December 08, 2023

Article
4 min

Choosing the Right Infrastructure for Generative AI – 3 Keys to Success

To capitalize on artificial intelligence, organizations must avoid common pitfalls associated with choosing infrastructure to support development.

Person logging into a laptop with a aerial projection of the lock screen as an abstract.

Generative artificial intelligence has arrived at what NVIDIA CEO Jensen Huang recently called the “iPhone moment” for AI. 

There are useful — sometimes revolutionary — applications in nearly every industry, and leaders in every enterprise are thinking about how to implement generative AI within their companies. And yet, many businesses are struggling to effectively build out their AI initiatives. One key hurdle is infrastructure: Too often, IT organizations attempt to build AI on the same infrastructure that supports mainstream enterprise workloads.

What many don’t realize is that generative AI places unique demands on IT resources and having an infrastructure that’s not optimized for training and customizing AI models can stifle data science innovation and delay time to market. To avoid these pitfalls, IT and business leaders should consider three key factors. 

1. Developer Inefficiency Is Costing You

To make the most of their time, AI developers and data scientists need a user experience that’s push-button simple. These users don’t need to know (or care) about infrastructure; they simply want to build prototypes, experiment and get to production-ready models sooner. They need a simplified user interface, and tools that make it easier to start with pretrained, ready-to-customize models offering a solid foundation for a faster start. An IT platform should help streamline model development, letting developers access resources without having to worry about infrastructure. 

Why is their productivity critical? Why can’t they make do with the same compute resources they use today? Data science talent doesn’t come cheap and retaining it can be hard. When they’re waiting on resources, the business is essentially burning cash — workloads that should only take a couple hours to run might take days. Many expend up to a month “DIY”-ing their software stack to run on the infrastructure provided to them. A dollar spent on traditional, non-optimal infrastructure might actually be costing you three, if that infrastructure has your developers idling or expending effort that adds no value, such as re-engineering one’s software stack to make that infrastructure usable.

2. IaaS vs PaaS

When provisioning AI resources, many IT leaders instinctively turn to Infrastructure as a Service (IaaS) offerings, accessing bare-metal server instances in the cloud for the lowest possible price per GPU-hour. This is understandable, given the way organizations have become accustomed to provisioning resources for more traditional enterprise workloads. However, when it comes to AI, it often makes more sense to move up the stack and adopt a full-stack AI platform.

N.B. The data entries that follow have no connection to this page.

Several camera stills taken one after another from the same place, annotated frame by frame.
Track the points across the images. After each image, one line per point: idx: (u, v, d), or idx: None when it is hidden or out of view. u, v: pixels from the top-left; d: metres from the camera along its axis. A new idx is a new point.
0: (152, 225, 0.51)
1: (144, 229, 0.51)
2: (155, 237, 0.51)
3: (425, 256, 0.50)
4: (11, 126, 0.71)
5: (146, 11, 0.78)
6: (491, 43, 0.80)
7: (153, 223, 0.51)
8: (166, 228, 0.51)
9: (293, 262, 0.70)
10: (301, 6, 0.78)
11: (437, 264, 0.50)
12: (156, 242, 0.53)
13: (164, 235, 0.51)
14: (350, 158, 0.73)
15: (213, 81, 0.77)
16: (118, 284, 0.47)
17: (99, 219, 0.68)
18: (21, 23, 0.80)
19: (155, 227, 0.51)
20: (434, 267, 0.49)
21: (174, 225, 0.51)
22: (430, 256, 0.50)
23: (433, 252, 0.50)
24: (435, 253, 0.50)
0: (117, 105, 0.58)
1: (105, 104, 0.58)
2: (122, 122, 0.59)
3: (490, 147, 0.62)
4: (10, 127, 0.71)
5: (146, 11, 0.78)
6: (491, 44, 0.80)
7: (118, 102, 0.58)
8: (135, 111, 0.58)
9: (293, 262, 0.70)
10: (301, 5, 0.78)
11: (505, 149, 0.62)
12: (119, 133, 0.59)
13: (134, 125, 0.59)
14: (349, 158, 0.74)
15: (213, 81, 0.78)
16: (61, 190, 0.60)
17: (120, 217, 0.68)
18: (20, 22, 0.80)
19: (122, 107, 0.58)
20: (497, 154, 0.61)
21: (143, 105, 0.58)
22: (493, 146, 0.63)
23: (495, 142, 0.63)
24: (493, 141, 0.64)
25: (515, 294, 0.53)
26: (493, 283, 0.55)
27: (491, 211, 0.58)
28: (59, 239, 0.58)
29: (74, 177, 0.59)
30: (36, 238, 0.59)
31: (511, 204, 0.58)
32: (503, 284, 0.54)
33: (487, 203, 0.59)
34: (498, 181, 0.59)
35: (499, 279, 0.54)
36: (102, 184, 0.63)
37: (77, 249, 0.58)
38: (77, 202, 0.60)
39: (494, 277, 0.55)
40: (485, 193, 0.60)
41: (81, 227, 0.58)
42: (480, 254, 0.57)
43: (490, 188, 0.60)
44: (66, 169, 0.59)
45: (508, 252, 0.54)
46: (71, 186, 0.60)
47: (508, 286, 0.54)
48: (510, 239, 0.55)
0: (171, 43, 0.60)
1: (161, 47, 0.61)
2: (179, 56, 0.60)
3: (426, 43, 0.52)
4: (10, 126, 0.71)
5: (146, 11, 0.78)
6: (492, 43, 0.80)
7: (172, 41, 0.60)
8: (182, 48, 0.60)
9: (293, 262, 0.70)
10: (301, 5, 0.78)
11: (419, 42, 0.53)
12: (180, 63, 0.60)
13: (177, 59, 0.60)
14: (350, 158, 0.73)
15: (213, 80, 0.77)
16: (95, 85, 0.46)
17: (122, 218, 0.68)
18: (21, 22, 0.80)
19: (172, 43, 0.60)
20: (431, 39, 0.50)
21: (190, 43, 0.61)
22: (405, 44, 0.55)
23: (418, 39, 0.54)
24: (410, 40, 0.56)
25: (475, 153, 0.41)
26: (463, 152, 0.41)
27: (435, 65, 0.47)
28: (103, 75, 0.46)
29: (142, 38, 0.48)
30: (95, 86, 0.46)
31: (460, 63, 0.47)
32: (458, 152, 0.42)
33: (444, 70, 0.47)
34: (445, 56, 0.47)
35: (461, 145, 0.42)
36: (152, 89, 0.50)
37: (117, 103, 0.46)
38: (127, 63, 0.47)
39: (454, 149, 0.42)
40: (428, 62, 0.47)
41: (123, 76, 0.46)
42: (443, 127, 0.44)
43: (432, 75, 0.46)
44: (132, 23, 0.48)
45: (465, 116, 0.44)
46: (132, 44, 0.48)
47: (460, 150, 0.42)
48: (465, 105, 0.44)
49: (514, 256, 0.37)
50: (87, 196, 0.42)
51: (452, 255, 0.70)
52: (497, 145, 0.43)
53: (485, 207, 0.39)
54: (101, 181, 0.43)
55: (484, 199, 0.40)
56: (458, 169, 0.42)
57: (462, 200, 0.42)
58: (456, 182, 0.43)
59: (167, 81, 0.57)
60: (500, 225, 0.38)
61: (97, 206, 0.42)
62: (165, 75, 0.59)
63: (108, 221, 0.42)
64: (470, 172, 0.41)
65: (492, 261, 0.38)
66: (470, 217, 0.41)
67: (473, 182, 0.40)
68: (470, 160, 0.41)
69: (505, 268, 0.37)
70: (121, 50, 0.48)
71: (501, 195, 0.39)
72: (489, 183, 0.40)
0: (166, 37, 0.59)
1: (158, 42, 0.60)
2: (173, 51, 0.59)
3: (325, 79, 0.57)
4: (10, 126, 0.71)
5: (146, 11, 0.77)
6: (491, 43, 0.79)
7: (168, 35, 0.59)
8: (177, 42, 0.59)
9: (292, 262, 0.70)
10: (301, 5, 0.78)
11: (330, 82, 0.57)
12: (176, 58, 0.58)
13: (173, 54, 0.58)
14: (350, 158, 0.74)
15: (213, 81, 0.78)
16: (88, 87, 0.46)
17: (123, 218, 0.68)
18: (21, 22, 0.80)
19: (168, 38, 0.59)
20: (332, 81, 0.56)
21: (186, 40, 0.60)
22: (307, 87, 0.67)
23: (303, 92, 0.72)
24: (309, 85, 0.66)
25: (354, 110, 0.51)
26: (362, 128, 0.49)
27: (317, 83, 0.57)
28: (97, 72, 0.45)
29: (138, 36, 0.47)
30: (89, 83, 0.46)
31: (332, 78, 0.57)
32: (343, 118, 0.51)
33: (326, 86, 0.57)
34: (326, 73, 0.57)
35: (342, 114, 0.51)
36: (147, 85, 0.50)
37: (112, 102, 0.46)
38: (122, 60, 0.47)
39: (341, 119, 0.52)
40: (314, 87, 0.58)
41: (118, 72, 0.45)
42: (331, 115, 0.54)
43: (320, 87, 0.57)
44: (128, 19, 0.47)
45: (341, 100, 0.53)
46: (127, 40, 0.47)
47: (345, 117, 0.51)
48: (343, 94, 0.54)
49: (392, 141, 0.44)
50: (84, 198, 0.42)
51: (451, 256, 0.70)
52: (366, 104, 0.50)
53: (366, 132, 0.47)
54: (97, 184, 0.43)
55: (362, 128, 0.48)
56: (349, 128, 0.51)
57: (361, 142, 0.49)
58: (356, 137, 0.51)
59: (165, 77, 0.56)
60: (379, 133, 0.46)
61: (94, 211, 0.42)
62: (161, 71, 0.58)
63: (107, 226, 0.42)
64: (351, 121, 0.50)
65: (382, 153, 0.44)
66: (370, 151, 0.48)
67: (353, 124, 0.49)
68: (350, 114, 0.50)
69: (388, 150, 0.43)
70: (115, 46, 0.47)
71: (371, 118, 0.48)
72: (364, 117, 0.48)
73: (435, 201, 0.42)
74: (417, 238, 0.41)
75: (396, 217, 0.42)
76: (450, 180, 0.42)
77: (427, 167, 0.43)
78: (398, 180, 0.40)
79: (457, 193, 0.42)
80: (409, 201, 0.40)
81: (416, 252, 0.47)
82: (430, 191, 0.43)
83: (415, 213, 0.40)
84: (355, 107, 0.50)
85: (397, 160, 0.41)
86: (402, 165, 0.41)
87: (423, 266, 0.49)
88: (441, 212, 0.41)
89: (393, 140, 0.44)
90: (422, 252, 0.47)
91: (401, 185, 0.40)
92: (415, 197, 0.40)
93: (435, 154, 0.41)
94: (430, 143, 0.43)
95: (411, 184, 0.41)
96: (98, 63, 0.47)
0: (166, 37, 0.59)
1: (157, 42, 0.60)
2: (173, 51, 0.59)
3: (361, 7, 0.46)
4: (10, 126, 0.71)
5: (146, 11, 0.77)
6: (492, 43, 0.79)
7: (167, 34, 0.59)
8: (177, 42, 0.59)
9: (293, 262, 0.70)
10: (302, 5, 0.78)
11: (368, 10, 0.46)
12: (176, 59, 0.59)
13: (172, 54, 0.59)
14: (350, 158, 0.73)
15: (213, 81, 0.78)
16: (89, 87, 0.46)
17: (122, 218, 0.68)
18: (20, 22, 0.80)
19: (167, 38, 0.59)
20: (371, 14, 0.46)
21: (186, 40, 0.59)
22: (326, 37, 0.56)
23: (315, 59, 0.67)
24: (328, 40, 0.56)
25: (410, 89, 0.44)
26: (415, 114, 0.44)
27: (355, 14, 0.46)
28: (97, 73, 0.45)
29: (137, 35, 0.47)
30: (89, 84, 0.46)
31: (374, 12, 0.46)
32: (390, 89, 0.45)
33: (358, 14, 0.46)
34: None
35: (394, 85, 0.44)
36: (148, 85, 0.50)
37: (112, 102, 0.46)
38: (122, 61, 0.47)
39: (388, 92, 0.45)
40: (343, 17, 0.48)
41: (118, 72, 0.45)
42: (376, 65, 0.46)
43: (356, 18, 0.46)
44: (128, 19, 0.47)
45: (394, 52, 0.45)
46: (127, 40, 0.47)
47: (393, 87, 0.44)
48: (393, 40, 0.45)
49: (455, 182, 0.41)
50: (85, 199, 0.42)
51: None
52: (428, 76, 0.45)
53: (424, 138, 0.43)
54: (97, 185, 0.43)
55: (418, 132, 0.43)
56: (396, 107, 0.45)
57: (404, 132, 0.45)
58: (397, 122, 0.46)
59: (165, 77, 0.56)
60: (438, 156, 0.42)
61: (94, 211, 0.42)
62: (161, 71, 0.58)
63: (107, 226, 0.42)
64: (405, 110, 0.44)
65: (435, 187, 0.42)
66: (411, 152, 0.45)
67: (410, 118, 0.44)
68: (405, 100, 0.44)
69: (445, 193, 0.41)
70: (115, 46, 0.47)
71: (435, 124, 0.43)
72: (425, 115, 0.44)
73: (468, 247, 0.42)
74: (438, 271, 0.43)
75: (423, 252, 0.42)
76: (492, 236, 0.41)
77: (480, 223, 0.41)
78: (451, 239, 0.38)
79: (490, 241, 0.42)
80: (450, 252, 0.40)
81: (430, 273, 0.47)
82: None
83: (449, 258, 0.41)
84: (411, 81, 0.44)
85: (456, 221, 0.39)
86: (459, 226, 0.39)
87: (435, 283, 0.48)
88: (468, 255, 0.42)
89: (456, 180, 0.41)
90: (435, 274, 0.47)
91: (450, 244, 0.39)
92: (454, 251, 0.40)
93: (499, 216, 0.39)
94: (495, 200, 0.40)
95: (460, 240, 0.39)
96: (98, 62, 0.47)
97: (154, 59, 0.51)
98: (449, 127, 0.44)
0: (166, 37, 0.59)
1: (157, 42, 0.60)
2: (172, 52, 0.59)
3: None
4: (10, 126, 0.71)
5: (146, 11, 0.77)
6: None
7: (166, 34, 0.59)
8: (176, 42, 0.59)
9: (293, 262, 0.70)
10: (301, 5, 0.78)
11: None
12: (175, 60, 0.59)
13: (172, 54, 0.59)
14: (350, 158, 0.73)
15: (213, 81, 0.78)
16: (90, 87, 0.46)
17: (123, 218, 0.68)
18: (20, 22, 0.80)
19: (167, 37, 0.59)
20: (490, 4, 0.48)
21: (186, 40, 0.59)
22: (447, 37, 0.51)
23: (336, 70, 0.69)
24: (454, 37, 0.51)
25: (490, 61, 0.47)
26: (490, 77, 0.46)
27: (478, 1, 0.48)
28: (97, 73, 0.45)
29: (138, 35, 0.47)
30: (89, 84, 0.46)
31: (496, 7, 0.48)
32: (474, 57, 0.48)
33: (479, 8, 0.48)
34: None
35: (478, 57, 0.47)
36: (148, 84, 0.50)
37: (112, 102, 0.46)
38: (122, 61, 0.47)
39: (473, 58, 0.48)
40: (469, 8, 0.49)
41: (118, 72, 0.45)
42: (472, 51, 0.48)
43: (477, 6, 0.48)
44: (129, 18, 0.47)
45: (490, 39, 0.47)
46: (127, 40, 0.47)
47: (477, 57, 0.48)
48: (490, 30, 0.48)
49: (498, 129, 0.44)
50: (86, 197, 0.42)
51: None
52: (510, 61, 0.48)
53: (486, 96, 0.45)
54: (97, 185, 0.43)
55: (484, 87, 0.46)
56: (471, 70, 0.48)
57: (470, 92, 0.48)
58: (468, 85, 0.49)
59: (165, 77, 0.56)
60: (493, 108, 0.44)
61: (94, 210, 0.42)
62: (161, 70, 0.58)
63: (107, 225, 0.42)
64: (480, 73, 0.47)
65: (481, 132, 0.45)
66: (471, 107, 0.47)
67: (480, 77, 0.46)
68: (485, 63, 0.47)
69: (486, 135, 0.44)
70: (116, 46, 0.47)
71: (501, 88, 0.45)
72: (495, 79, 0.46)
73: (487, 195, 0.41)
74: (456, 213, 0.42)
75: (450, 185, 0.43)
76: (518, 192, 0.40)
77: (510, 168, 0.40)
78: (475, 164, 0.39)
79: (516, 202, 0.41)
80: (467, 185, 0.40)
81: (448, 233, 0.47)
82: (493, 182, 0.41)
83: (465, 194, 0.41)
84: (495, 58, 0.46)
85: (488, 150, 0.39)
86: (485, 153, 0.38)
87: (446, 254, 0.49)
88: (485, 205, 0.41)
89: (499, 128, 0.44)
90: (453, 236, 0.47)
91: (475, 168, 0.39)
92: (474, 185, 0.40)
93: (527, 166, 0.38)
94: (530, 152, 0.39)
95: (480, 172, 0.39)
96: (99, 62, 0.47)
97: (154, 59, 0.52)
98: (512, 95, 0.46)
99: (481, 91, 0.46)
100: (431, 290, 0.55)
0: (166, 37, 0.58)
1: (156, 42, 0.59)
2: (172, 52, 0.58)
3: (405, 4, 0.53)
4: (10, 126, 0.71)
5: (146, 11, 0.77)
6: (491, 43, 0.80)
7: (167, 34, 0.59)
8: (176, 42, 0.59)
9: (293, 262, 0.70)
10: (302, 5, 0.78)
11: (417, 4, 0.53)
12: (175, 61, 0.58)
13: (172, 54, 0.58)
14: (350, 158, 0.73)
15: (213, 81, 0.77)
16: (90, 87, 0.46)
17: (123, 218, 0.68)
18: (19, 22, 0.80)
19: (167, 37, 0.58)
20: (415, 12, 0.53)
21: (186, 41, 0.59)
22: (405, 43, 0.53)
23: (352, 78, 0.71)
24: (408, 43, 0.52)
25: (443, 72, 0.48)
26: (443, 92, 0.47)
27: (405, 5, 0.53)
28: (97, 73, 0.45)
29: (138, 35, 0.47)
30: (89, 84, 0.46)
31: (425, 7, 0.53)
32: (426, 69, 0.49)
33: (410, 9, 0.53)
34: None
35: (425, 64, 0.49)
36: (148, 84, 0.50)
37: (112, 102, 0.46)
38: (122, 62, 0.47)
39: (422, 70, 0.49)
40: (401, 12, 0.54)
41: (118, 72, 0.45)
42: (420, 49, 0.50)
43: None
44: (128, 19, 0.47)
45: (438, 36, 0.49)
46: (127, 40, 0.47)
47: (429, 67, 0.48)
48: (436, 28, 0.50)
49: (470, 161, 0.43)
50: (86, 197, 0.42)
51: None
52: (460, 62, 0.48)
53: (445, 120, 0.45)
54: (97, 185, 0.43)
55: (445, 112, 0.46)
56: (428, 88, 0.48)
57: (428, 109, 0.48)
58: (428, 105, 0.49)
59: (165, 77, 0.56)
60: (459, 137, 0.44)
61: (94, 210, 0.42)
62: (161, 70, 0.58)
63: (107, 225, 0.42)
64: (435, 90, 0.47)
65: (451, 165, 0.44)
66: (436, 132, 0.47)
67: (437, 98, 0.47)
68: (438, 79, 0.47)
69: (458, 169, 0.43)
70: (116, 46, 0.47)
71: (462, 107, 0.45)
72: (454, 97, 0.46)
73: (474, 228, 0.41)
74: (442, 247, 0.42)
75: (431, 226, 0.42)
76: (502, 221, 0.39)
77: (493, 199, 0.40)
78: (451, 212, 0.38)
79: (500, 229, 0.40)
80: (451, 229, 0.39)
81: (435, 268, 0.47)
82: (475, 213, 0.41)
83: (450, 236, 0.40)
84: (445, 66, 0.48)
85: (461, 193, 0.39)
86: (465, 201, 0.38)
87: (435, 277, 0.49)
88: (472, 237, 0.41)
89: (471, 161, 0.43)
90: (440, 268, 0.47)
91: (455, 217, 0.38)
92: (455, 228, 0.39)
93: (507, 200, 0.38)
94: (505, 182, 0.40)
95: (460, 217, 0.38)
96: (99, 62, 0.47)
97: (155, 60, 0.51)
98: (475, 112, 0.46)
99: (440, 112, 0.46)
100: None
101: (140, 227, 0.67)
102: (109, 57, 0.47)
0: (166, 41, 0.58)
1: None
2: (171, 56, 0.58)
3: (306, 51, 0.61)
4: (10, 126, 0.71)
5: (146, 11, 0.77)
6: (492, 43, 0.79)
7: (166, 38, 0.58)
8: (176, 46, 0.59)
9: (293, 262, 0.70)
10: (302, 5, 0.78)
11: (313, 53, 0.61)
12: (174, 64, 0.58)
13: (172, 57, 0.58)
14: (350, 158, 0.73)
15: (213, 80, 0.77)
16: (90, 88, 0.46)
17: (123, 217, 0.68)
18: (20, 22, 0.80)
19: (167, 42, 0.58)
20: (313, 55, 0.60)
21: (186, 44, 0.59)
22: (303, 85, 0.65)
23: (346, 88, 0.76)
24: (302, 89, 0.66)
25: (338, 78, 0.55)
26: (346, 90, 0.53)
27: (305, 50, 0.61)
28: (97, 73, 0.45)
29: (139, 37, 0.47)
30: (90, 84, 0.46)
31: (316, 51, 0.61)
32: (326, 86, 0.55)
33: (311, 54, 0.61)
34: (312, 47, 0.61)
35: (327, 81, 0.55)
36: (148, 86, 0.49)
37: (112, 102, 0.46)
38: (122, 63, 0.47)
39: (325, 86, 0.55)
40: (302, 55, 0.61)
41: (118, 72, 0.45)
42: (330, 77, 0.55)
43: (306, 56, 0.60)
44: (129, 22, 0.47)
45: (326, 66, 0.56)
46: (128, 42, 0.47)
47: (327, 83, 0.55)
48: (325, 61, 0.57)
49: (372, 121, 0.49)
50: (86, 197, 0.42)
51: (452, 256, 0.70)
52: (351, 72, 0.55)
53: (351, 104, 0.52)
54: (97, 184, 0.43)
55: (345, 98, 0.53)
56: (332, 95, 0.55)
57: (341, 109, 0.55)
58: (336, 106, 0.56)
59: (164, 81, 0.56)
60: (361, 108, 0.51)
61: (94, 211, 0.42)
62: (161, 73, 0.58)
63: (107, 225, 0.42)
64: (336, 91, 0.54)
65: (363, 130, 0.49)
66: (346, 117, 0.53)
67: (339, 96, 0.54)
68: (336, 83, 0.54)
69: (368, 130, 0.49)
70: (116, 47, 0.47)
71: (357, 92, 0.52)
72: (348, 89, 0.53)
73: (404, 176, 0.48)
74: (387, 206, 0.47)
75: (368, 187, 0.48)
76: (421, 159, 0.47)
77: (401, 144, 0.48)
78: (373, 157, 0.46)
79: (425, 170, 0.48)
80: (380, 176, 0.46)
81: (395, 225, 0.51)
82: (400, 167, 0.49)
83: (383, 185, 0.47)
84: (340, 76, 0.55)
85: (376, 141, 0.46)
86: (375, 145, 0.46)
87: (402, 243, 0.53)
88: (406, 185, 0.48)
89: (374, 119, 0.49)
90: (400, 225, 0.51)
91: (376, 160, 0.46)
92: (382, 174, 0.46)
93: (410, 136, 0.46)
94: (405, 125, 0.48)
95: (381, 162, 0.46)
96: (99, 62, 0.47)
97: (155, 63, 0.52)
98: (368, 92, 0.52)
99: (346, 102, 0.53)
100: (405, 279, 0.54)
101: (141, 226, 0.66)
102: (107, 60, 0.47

Platforms optimized for AI include the right infrastructure such as multinode clusters of GPU resources interconnected with ultrahigh bandwidth, low latency networking. They also include a developer workflow hub that insulates teams from the complexity of infrastructure while letting them collaborate, share their work and dynamically allocate resources across multiple projects at once. And to jump-start projects, they also include accelerated data science libraries, optimized AI frameworks and even pretrained models that unleash productivity.

3. Filling the AI Expertise Gap

AI talent can be extremely hard to find and expensive to retain. For some organizations, AI talent is essentially unavailable at any price. With enterprise AI being such a nascent space riddled with unsupported, unproven technology, today’s businesses need enterprise-grade 24/7 support and access to AI-fluent practitioners who know how to solve problems.

This was an important consideration as NVIDIA developed the DGX™ platform, and it’s why NVIDIA makes its AI expertise available, on-demand, to every DGX customer — helping them achieve better results, quicker. This expertise can range from addressing problems related to optimizing models for faster training runs to finding the root of software incompatibilities that cause training jobs to crash. A full-stack platform that comes with integrated access to AI expertise can help ensure applications are delivered to market quickly and cost-effectively.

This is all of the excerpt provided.